----- Data for analysis -----

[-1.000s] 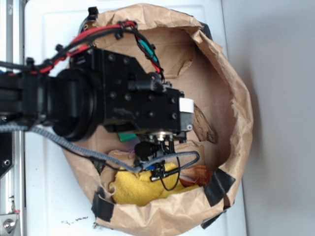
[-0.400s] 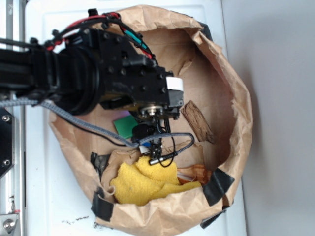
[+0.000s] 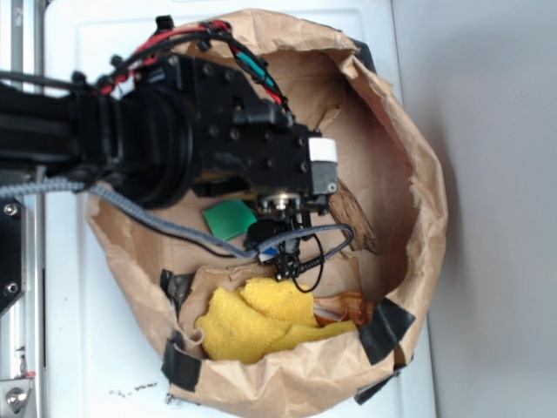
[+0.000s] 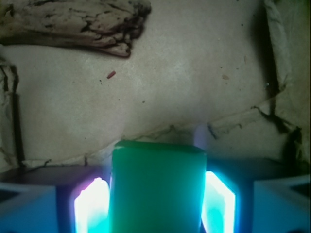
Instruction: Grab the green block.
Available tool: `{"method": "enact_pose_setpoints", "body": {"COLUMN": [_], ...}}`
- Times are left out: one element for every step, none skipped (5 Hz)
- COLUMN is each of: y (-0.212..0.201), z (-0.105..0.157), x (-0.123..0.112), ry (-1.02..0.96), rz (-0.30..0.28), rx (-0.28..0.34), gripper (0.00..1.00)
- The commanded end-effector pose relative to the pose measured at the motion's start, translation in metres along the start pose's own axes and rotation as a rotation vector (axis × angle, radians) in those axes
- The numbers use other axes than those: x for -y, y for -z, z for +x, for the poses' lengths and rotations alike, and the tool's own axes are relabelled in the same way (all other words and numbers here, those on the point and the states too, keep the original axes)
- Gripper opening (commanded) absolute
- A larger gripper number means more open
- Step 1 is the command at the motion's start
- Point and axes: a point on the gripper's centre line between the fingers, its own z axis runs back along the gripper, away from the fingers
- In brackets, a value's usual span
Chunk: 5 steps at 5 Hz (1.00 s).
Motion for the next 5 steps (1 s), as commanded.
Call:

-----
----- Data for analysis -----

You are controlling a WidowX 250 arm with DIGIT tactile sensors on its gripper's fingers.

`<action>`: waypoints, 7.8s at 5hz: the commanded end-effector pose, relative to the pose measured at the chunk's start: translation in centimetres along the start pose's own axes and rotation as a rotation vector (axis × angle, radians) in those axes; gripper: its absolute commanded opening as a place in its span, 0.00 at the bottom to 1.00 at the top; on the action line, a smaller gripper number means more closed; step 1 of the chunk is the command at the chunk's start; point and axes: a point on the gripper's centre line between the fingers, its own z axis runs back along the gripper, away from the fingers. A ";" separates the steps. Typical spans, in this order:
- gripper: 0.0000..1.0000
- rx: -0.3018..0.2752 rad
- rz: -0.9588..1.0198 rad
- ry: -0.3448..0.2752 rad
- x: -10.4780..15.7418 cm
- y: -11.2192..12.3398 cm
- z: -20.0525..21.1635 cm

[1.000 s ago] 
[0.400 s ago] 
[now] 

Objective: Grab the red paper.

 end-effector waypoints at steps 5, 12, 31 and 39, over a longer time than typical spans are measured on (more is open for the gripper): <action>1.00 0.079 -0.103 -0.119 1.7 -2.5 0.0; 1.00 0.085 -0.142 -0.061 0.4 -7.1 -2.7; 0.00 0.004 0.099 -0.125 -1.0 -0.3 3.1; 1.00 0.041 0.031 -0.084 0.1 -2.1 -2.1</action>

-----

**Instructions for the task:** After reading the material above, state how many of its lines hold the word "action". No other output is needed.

**Response to the exercise:** 2